Russt, don't ever underestimate the prairie dog. Although they give the appearance of being sweet little cuddly things, they can be extremely dangerous. Looks can be deceptive. If you have any question about that, watch Monty Python and the Holy Grail. You were very lucky to have your .44 mag with you. To be safe, it is usually advisable to confront those beasts from great distances with nothing less than a centerfire rifle.  If you need any backup for protecting your farm, please let me know and I would be happy to help.


----------



## russt (Apr 17, 2008)

was watching the olympics this weekend. While I watched I got my gun out to clean it. My wife wanted to see how heavy it was. She hefted it up and ****ed it with ease. "Wow I like it" she said!! She asked, can I shoot it sometime? Would it hurt? 

Invariably the answer is YES, in my opinion. Tiny hands and wrists. She cant ever operate the slide on my .40 Beretta. She can't shoot factory loads in a 44. The question I have is does anyone else have small handed wife that they built up a *powder puff* load for the .44 ???

and yes I understand that asking for a load recommendation where the bullet is short of rolling out the barrel defeats the purpose of having a .44, but I want to humor her and let her shoot it.


----------



## stick_man (Sep 10, 2007)

I have found that the .44 mag with non-jacketed type bullets at around 900 fps perform quite well and don't beat you to death. For the more recoil sensitive, you could even try the .44 special. They compare to the .44 mag like the .38 special does to the .357 mag. Load some of them down to light loads and you could gradually work up to heavier loads as desired.

Good luck. My wife has small hands and she even struggles with the .38's  May have to find a Ladysmith or something so she can get her fingers around it a little better.


----------



## Finnegan (Sep 7, 2007)

You don't have to be a he-man to handle a large handgun. Teach her the proper stance and two-handed grip and she'll be just fine. A lady friend was shooting mine last winter with no problem. Sure, after the first shot, she had a big grin on her face and said, "Wow". But I'm thinking most of us do that.

Women aren't as weak as we men sometimes like to think they are.


----------



## russt (Apr 17, 2008)

Finnegan said:


> Women aren't as weak as we men sometimes like to think they are.


Finnegan, there are certain dynamics of trust and reality you are overlooking. My wife does not have the hand strength to rack the slide on a .40. She has already demonstrated to me that her hands may not be capable of some wrist twisting load. Would you really hand your wife a regularly loaded .44 knowing that? "Hold on tight babe!" ??? She trusts you to teach her properly. Just the same reason you have youth model 20 & 12 ga. and 7/8 oz. loads. You can modify the load to the capabilities of the shooter (within reason of the caliber) Load is really soft and see how they do.

My question was aimed at the smallest .44 Mag load a guy had made for his wife.

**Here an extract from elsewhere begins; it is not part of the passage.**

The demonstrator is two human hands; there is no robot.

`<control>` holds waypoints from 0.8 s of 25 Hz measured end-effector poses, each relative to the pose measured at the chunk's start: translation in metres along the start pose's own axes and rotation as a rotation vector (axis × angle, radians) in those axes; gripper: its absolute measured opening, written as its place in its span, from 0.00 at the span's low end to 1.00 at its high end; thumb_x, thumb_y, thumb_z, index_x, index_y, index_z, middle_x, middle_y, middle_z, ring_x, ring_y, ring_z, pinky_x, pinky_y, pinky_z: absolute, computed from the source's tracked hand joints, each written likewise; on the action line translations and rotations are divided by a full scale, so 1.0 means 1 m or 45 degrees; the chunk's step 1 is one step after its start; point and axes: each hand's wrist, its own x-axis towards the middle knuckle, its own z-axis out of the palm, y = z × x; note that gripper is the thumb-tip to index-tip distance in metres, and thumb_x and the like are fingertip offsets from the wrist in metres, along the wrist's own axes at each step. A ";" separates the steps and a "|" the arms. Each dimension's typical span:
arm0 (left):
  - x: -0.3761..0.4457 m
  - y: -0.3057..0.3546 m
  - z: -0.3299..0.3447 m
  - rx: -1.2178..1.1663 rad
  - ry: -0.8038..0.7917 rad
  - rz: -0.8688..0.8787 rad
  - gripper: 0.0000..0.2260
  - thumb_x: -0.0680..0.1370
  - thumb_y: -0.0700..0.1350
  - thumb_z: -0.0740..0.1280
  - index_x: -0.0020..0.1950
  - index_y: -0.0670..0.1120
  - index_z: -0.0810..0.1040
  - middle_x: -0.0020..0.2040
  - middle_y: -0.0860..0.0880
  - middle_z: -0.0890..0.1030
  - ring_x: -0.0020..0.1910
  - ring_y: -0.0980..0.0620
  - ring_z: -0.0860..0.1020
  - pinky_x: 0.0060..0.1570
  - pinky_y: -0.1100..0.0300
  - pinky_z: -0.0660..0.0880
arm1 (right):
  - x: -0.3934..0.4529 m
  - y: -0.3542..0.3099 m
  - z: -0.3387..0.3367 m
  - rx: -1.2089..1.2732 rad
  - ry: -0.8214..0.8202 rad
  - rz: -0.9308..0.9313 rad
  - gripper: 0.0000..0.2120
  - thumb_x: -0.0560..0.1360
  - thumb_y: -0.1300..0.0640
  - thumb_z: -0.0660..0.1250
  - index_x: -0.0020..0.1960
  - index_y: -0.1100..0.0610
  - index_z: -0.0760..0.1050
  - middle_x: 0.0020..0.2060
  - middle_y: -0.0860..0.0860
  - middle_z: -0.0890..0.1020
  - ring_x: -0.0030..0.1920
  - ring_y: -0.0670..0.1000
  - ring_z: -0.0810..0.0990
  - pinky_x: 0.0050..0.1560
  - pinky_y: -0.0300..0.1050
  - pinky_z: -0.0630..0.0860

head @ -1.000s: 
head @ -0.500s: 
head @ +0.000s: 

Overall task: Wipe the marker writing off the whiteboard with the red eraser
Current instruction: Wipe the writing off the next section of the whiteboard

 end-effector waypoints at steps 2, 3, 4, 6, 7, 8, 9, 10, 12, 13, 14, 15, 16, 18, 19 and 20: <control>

Nothing against female shooters.

stick_man, good call on the lighter loaded .44 spec. and the Lady Smith!! O*--


----------



## Al Hansen (Sep 7, 2007)

If you are in need of assistance in tackeling the mighty P-dog let me know. I have just the pill for the ailment. :mrgreen:


----------



## russt (Apr 17, 2008)

ahm, your 'pill' looks to me like a laundry list of ways to kill a dog from the 400 yd. mark on out!! I can hook you up with my buddy he has the free pass to all the dogs on my farm. You two would get along like peas in a pod.


----------



## Al Hansen (Sep 7, 2007)

russt said:


> ahm, your 'pill' looks to me like a laundry list of ways to kill a dog from the 400 yd. mark on out!! I can hook you up with my buddy he has the free pass to all the dogs on my farm. You two would get along like peas in a pod.


I like. :mrgreen: :mrgreen: :mrgreen: :mrgreen: :mrgreen:


----------



## bowgy (Oct 10, 2007)

Two comments on this subject.

One- Need; Need :?: :?: I have never bought a gun on need, now, lust, desire, etc etc are all good reasons.

Two - Alaska for bear protection; I have a friend that has hunted Alaska for years and I asked him if I go would a 44mag be a good pistol to take? He said "sure, just make sure you grind off the front sight and polish the end up real smooth so when the bear takes it away from you and shoves it you know where it won't hurt so much" :mrgreen:


----------